O prédio construído em 1754 pelos padres jesuítas, que abriga o Museu de Arqueologia e Etnologia da Universidade Federal do Paraná (UFPR) em Paranaguá, vai passar por uma completa restauração. Além disso, o museu vai contar com tecnologia de ponta para conservar e expor as peças do acervo. Mas as obras ainda não estão garantidas. O projeto vai custar R$ 2,8 milhões e depende da participação de empresas privadas, que vão poder se beneficiar da Lei Rouanet de incentivo à cultura.

O prédio que abriga parte da história paranaense e brasileira é de inestimável valor histórico, era um colégio jesuíta, sendo o único de três andares que restou no Sul do Brasil. Mas ele apresenta vários problemas: o teto está com goteiras e algumas paredes parecem que vão se desmanchar. As peças estão guardadas nas salas que estão em melhores em condições.

O prédio foi tombado como Patrimônio Histórico em 1938. Essa vai ser a primeira vez que passa por uma restauração completa. Ele passou apenas por reformas em 1962, quando foi adaptado para abrigar o acervo do museu. O projeto de reforma prevê mudanças na parte interna, além de aproveitar a parte exterior onde ficam as ruínas de uma igreja jesuíta. Segundo a diretora do museu, Ana Luísa Fayet Sallas, elas passam a ganhar mais visibilidade, sendo um novo atrativo.

Mas além do prédio, o acervo do museu também chama a atenção pela beleza e valor histórico. Ele resultou de pesquisas feitas pelos professores e alunos da UFPR. São cerâmicas indígenas de 42 povos diferentes. Ainda existe uma máscara ticuna, peças sobre o fandango paranaense e uma coleção de bonecos em miniatura do escultor pernambucano, mestre Valentino, entre outros.

Tecnologia

Com a tecnologia a ser empregada, o público sai ganhando. Muitos objetos que não iam para a exposição por serem delicados demais para suportar a temperatura ambiente ganham visibilidade. Como é o caso da arte plumária. "Ela precisa de umidade e temperatura específicas", fala Ana Luísa.

Com o novo aparato tecnológico será possível também redesenhar a exposição permanente. Vai se chamar Assim vivem os homens e terá quatro eixos: o arqueológico, o tecnológico, de cultura popular e documentação visual. Com o novo modelo será possível dar mais visibilidade e uma idéia mais fiel da riqueza de todo o acervo.

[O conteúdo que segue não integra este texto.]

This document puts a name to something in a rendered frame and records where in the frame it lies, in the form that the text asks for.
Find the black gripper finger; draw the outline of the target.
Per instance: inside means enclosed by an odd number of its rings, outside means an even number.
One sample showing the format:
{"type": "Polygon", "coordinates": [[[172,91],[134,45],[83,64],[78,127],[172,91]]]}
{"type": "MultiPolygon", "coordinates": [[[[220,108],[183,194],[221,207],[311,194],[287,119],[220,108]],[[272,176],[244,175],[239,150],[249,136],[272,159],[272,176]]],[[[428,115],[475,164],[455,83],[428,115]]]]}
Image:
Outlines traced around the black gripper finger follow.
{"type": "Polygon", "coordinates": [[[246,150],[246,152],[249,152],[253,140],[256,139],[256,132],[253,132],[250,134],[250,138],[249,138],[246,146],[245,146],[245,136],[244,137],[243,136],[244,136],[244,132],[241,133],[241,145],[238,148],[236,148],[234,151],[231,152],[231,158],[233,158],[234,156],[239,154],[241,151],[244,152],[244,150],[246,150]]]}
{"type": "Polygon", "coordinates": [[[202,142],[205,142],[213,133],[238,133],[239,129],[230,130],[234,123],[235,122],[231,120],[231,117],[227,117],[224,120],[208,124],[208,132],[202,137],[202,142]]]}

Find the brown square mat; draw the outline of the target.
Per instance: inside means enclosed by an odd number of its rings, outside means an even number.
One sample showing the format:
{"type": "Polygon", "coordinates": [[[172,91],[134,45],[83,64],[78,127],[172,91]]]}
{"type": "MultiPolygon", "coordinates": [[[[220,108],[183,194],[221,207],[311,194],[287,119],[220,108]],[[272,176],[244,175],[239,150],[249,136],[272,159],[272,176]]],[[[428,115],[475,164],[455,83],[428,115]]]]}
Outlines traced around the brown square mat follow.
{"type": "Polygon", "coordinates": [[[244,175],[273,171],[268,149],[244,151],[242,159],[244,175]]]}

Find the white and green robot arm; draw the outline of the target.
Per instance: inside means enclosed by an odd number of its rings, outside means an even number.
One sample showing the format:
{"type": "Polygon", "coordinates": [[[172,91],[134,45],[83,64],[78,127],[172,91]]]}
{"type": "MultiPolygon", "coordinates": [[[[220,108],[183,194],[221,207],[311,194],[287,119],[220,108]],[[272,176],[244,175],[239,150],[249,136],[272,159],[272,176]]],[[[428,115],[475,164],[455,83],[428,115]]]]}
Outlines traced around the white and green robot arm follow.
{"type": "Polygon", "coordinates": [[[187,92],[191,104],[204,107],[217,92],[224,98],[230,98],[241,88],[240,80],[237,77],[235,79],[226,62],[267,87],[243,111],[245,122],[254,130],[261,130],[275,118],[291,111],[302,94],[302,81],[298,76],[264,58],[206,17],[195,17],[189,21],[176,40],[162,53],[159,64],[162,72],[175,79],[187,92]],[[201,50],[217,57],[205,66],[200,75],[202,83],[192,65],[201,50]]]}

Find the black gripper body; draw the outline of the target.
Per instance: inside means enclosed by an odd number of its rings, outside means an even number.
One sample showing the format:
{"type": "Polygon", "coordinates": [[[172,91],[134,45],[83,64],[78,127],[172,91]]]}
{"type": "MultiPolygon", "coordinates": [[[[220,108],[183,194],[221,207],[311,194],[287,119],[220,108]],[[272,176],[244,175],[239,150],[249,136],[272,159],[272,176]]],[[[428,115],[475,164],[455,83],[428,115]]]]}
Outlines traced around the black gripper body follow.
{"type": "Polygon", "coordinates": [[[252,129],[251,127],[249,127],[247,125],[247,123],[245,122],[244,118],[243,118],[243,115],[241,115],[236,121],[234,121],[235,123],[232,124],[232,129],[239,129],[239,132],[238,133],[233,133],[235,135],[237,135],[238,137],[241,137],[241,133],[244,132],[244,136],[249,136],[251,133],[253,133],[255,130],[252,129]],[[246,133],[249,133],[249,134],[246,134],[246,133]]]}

Ana Luísa espera que até o fim do ano tenham início as obras. O projeto de restauração será enviado para aprovação do Ministério da Cultura. Ele custou R$ 157 mil e foi patrocinado pela Petrobras. Após a aprovação, a UFPR começa a ir em busca de parcerias com a iniciativa privada. Espera-se formar um consórcio para levantar o montante necessário.